■ **The input**:
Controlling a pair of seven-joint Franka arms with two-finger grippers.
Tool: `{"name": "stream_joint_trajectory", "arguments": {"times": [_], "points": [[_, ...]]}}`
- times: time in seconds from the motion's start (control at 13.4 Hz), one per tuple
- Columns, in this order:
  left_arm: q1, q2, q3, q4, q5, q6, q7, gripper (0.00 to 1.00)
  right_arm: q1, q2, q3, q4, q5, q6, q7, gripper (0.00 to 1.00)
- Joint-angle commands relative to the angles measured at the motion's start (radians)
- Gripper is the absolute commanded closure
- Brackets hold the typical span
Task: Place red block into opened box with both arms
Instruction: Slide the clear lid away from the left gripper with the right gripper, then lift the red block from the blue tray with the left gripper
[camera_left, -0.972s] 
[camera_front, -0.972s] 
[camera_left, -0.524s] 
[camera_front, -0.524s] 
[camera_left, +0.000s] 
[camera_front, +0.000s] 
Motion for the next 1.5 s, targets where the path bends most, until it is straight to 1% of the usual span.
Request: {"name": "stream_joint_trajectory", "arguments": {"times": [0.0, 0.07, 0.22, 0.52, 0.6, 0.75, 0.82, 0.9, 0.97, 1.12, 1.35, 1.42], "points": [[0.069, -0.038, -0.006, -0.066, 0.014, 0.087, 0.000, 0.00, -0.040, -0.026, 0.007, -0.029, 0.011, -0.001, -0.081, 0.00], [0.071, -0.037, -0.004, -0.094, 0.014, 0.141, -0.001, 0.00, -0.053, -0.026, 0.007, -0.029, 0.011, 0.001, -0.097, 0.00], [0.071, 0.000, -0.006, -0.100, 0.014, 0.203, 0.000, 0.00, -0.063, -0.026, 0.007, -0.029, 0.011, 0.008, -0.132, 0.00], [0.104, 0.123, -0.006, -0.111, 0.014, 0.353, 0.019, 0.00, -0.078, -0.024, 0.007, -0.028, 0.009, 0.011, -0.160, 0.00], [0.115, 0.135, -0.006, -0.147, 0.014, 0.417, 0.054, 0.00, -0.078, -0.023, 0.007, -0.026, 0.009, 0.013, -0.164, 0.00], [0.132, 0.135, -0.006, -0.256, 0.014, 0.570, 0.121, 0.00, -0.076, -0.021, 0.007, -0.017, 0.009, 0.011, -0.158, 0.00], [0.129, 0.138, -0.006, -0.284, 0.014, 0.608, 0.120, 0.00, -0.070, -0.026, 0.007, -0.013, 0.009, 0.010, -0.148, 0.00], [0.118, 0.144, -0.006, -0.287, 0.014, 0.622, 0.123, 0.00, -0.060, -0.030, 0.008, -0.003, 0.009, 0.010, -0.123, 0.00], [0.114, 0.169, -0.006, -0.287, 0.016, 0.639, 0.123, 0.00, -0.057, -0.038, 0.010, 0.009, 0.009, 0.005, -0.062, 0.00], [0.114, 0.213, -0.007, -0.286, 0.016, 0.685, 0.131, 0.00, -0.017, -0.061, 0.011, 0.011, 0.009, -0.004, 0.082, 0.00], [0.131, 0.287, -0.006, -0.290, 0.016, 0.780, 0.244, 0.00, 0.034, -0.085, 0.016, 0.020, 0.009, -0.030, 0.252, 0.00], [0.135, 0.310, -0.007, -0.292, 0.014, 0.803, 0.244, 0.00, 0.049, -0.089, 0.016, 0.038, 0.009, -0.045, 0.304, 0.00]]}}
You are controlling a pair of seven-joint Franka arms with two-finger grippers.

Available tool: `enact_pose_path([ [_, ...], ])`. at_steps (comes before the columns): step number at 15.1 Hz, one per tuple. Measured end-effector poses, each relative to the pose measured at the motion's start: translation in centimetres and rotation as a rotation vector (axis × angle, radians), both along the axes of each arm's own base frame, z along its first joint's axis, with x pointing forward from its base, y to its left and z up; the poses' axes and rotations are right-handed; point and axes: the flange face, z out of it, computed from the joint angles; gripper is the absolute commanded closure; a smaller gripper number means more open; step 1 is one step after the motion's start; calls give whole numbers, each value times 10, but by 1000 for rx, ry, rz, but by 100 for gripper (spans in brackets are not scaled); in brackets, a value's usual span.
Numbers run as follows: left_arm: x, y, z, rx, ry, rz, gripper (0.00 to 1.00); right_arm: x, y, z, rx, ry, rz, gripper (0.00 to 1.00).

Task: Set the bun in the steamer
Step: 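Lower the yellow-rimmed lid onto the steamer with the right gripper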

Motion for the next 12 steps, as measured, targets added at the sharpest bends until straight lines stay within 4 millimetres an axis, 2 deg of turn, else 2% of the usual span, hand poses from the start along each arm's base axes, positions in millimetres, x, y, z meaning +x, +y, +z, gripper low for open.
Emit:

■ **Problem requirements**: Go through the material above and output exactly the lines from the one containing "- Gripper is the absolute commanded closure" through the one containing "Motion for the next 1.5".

■ **Solution below**:
- Gripper is the absolute commanded closure
- Brackets hold the typical span
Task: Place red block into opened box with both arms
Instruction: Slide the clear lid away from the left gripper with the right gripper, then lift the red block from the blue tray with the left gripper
[camera_left, -0.972s] 
[camera_front, -0.972s] 
[camera_left, -0.524s] 
[camera_front, -0.524s] 
[camera_left, +0.000s] 
[camera_front, +0.000s] 
Motion for the next 1.5 s, targets where the path bends most, until it is straight to 1% of the usual span.

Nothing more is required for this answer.